What needs to be done
Say how many lines in the listing below contain the word "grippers". Give the number alone.

Start of Block

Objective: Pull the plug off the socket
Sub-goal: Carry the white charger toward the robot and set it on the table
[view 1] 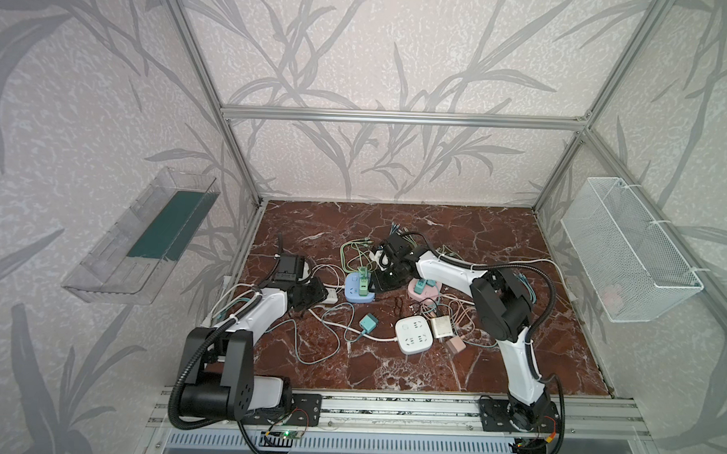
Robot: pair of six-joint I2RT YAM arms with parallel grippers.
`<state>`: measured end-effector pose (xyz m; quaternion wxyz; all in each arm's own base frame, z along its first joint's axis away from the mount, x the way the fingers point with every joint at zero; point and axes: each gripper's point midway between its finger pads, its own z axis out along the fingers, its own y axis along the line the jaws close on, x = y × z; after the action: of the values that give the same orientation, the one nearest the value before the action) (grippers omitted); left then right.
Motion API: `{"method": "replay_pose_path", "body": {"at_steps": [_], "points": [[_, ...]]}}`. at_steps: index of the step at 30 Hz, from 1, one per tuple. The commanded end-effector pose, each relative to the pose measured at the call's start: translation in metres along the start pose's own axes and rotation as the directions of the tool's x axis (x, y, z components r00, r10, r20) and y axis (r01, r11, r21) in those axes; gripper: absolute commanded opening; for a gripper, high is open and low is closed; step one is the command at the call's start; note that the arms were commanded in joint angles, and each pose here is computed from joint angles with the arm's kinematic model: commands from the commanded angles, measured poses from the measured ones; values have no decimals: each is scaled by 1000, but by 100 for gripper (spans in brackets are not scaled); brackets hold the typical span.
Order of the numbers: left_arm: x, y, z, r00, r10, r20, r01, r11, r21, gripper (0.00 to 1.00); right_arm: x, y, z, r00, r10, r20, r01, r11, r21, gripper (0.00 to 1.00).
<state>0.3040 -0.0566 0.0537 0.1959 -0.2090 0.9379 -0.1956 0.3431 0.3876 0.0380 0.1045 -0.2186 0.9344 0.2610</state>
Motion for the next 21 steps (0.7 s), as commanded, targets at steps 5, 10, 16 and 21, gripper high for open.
{"method": "replay_pose_path", "body": {"at_steps": [5, 10, 16, 21], "points": [[-1, 14, -7, 999, -20, -27, 17, 995, -103, 48, 40, -22, 22, 992, 43, -121, -33, 996, 77, 44], [0, 21, -11, 999, -44, -23, 40, 988, -149, 55, 41, -21, 21, 992, 40, -122, -31, 997, 74, 44], [3, 38, -22, 997, -71, -21, 63, 966, -252, 62, 42, -21, 21, 992, 38, -123, -29, 997, 69, 44], [2, 40, -31, 998, -68, -9, 63, 959, -275, 64, 42, -20, 21, 992, 38, -123, -31, 998, 62, 44]]}}
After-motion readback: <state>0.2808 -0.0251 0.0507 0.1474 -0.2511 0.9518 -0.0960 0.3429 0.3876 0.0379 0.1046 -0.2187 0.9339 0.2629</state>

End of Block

Answer space
2